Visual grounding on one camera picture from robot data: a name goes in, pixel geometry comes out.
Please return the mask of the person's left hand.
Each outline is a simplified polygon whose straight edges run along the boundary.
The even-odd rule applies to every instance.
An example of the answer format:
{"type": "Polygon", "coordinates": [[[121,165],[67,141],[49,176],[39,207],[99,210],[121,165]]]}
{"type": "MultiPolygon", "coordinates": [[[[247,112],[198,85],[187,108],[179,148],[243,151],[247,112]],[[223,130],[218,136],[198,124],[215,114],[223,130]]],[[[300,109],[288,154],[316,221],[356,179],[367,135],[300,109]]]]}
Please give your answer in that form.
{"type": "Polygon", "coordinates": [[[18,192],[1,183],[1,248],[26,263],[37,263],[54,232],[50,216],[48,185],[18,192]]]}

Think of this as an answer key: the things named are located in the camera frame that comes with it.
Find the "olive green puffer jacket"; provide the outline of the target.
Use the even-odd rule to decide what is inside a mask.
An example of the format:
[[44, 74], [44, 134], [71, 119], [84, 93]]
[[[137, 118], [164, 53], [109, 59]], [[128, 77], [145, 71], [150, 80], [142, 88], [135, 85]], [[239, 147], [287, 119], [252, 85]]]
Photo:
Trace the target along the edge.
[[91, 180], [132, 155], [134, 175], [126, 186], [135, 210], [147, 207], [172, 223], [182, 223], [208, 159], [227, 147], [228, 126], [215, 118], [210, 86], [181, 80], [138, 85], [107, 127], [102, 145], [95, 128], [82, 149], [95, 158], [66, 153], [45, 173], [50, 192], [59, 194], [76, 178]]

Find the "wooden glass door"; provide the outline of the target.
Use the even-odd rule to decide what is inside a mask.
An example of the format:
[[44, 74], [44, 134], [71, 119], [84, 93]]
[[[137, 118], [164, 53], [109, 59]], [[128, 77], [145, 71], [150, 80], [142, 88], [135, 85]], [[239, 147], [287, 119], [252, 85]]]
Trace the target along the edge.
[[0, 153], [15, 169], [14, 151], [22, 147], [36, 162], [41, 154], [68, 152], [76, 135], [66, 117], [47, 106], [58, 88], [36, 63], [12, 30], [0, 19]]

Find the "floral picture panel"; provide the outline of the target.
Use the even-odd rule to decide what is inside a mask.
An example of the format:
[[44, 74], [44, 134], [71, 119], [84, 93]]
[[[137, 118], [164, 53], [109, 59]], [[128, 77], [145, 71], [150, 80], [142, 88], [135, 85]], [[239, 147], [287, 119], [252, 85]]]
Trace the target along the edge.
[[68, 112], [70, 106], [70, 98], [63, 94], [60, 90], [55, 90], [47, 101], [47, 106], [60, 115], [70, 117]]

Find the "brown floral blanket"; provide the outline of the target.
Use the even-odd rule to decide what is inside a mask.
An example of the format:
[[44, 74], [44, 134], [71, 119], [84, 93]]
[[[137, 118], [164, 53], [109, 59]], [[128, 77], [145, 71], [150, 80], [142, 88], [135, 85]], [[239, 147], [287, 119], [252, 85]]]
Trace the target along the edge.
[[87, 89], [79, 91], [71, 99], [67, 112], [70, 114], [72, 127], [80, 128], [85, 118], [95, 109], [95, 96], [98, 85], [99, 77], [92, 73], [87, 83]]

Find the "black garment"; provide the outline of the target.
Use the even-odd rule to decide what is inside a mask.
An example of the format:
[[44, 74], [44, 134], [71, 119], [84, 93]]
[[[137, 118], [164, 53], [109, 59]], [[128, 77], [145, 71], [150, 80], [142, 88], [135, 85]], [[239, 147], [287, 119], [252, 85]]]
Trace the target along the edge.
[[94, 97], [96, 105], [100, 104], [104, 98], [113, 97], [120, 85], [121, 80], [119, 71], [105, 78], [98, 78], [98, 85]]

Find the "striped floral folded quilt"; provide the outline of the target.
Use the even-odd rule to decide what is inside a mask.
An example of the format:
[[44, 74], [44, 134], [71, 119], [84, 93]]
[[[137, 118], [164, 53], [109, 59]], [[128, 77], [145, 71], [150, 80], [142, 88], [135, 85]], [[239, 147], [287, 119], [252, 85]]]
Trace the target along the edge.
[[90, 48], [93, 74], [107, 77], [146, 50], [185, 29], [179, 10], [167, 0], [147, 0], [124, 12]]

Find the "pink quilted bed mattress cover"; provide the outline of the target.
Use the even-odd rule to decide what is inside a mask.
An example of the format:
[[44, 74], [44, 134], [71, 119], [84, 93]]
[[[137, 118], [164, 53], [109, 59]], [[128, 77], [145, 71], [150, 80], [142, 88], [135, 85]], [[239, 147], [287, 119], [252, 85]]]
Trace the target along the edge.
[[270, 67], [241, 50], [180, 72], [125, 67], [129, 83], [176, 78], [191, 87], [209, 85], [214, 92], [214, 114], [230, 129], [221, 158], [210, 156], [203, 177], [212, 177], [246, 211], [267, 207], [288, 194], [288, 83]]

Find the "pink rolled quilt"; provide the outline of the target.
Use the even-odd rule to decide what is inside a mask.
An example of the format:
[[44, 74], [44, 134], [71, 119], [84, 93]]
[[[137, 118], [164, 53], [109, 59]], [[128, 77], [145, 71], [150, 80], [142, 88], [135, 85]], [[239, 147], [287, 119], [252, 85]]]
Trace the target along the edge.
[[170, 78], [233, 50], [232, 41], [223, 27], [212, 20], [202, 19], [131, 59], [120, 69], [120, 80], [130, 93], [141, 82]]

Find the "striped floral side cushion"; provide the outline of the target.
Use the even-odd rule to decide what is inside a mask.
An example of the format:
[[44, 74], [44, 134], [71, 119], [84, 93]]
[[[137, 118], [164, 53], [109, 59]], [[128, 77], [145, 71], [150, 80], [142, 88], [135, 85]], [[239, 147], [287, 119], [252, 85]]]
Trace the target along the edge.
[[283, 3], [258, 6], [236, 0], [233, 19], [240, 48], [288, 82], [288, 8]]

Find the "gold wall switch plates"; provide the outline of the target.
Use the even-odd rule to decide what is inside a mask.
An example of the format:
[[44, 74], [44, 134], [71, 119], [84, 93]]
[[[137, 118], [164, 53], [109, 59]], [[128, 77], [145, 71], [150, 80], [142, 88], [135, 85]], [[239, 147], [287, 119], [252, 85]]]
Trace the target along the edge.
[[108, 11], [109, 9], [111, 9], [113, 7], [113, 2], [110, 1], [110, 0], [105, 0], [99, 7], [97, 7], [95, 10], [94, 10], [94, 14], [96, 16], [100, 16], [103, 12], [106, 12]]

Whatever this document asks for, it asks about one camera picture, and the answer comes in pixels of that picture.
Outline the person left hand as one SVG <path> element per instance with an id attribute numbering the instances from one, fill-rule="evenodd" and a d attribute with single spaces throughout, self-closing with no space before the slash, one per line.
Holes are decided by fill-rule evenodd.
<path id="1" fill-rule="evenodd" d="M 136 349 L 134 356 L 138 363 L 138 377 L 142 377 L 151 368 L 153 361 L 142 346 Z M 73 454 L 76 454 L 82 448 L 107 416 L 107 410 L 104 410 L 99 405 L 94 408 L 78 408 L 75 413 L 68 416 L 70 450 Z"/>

★ ★ ★

* [TASK DIRECTIONS] Reproduce the listing above line for line, exactly.

* [ANSWER SPACE]
Visual grounding on one camera picture from robot data: a name goes in, pixel geometry comes out.
Please return the mask of the person's left hand.
Each outline is a simplified polygon whose straight edges run along the boundary.
The even-odd rule applies to every instance.
An example of the answer format:
{"type": "Polygon", "coordinates": [[[121,165],[67,141],[49,176],[39,207],[99,210],[121,165]]]}
{"type": "MultiPolygon", "coordinates": [[[[247,112],[198,85],[187,108],[179,148],[243,151],[247,112]],[[223,130],[218,136],[198,124],[215,114],[223,130]]],[[[300,109],[288,154],[316,221],[356,179],[367,135],[300,109]]]]}
Please give your answer in that form.
{"type": "Polygon", "coordinates": [[[18,192],[1,183],[1,248],[26,263],[37,263],[54,232],[50,216],[48,185],[18,192]]]}

Think of this as an answer key: the things named are located in the camera frame that comes with it.
Find the "olive green puffer jacket"; provide the outline of the target.
Use the even-odd rule to decide what is inside a mask.
An example of the format:
[[44, 74], [44, 134], [71, 119], [84, 93]]
[[[137, 118], [164, 53], [109, 59]], [[128, 77], [145, 71], [150, 80], [142, 88], [135, 85]], [[239, 147], [287, 119], [252, 85]]]
Photo:
Trace the target along the edge.
[[91, 180], [132, 155], [134, 175], [126, 186], [135, 210], [147, 207], [172, 223], [182, 223], [208, 159], [227, 147], [228, 126], [215, 118], [210, 86], [181, 80], [138, 85], [107, 127], [102, 145], [95, 128], [82, 149], [95, 158], [66, 153], [45, 173], [50, 192], [59, 194], [76, 178]]

Find the "wooden glass door"; provide the outline of the target.
Use the even-odd rule to decide what is inside a mask.
An example of the format:
[[44, 74], [44, 134], [71, 119], [84, 93]]
[[[137, 118], [164, 53], [109, 59]], [[128, 77], [145, 71], [150, 80], [142, 88], [135, 85]], [[239, 147], [287, 119], [252, 85]]]
Trace the target along the edge.
[[0, 153], [15, 169], [14, 151], [22, 147], [36, 162], [41, 154], [68, 152], [76, 135], [66, 117], [47, 106], [58, 88], [36, 63], [12, 30], [0, 19]]

Find the "floral picture panel"; provide the outline of the target.
Use the even-odd rule to decide what is inside a mask.
An example of the format:
[[44, 74], [44, 134], [71, 119], [84, 93]]
[[[137, 118], [164, 53], [109, 59]], [[128, 77], [145, 71], [150, 80], [142, 88], [135, 85]], [[239, 147], [287, 119], [252, 85]]]
Trace the target along the edge.
[[68, 112], [70, 106], [70, 98], [63, 94], [60, 90], [55, 90], [47, 101], [47, 106], [60, 115], [70, 117]]

Find the "brown floral blanket"; provide the outline of the target.
Use the even-odd rule to decide what is inside a mask.
An example of the format:
[[44, 74], [44, 134], [71, 119], [84, 93]]
[[[137, 118], [164, 53], [109, 59]], [[128, 77], [145, 71], [150, 80], [142, 88], [135, 85]], [[239, 147], [287, 119], [252, 85]]]
Trace the target along the edge.
[[87, 89], [79, 91], [71, 99], [67, 112], [70, 114], [72, 127], [80, 128], [85, 118], [95, 109], [95, 96], [98, 85], [99, 77], [92, 73], [87, 83]]

Find the "black garment"; provide the outline of the target.
Use the even-odd rule to decide what is inside a mask.
An example of the format:
[[44, 74], [44, 134], [71, 119], [84, 93]]
[[[137, 118], [164, 53], [109, 59]], [[128, 77], [145, 71], [150, 80], [142, 88], [135, 85]], [[239, 147], [287, 119], [252, 85]]]
Trace the target along the edge.
[[94, 97], [96, 105], [100, 104], [104, 98], [113, 97], [120, 85], [121, 80], [119, 71], [105, 78], [98, 78], [98, 85]]

Find the "striped floral folded quilt"; provide the outline of the target.
Use the even-odd rule to decide what is inside a mask.
An example of the format:
[[44, 74], [44, 134], [71, 119], [84, 93]]
[[[137, 118], [164, 53], [109, 59]], [[128, 77], [145, 71], [150, 80], [142, 88], [135, 85]], [[239, 147], [287, 119], [252, 85]]]
Trace the target along the edge.
[[90, 48], [93, 74], [107, 77], [146, 50], [185, 29], [179, 10], [167, 0], [147, 0], [124, 12]]

Find the "pink quilted bed mattress cover"; provide the outline of the target.
Use the even-odd rule to decide what is inside a mask.
An example of the format:
[[44, 74], [44, 134], [71, 119], [84, 93]]
[[[137, 118], [164, 53], [109, 59]], [[128, 77], [145, 71], [150, 80], [142, 88], [135, 85]], [[239, 147], [287, 119], [252, 85]]]
Trace the target along the edge.
[[270, 67], [241, 50], [180, 72], [125, 67], [129, 83], [176, 78], [191, 87], [209, 85], [214, 92], [214, 114], [230, 129], [221, 158], [210, 156], [203, 177], [212, 177], [246, 211], [267, 207], [288, 194], [288, 83]]

Find the "pink rolled quilt"; provide the outline of the target.
Use the even-odd rule to decide what is inside a mask.
An example of the format:
[[44, 74], [44, 134], [71, 119], [84, 93]]
[[[137, 118], [164, 53], [109, 59]], [[128, 77], [145, 71], [150, 80], [142, 88], [135, 85]], [[239, 147], [287, 119], [252, 85]]]
Trace the target along the edge.
[[170, 78], [233, 50], [232, 41], [223, 27], [212, 20], [202, 19], [131, 59], [120, 69], [120, 80], [130, 93], [141, 82]]

Find the "striped floral side cushion"; provide the outline of the target.
Use the even-odd rule to decide what is inside a mask.
An example of the format:
[[44, 74], [44, 134], [71, 119], [84, 93]]
[[[137, 118], [164, 53], [109, 59]], [[128, 77], [145, 71], [150, 80], [142, 88], [135, 85]], [[239, 147], [287, 119], [252, 85]]]
Trace the target along the edge.
[[283, 3], [258, 6], [236, 0], [233, 19], [240, 48], [288, 82], [288, 8]]

Find the "gold wall switch plates"; provide the outline of the target.
Use the even-odd rule to decide what is inside a mask.
An example of the format:
[[44, 74], [44, 134], [71, 119], [84, 93]]
[[[137, 118], [164, 53], [109, 59]], [[128, 77], [145, 71], [150, 80], [142, 88], [135, 85]], [[239, 147], [287, 119], [252, 85]]]
Trace the target along the edge.
[[108, 11], [109, 9], [111, 9], [113, 7], [113, 2], [110, 1], [110, 0], [105, 0], [99, 7], [97, 7], [95, 10], [94, 10], [94, 14], [96, 16], [100, 16], [103, 12], [106, 12]]

Whatever this document asks for, it asks about one camera picture, and the answer comes in pixels of that picture.
Outline the person left hand as one SVG <path> element per instance with an id attribute numbering the instances from one, fill-rule="evenodd" and a d attribute with single spaces throughout, self-closing with no space before the slash, one per line.
Holes are decided by fill-rule evenodd.
<path id="1" fill-rule="evenodd" d="M 136 349 L 134 356 L 138 363 L 138 377 L 142 377 L 151 368 L 153 361 L 142 346 Z M 73 454 L 76 454 L 82 448 L 107 416 L 107 410 L 104 410 L 99 405 L 94 408 L 78 408 L 75 413 L 68 416 L 70 450 Z"/>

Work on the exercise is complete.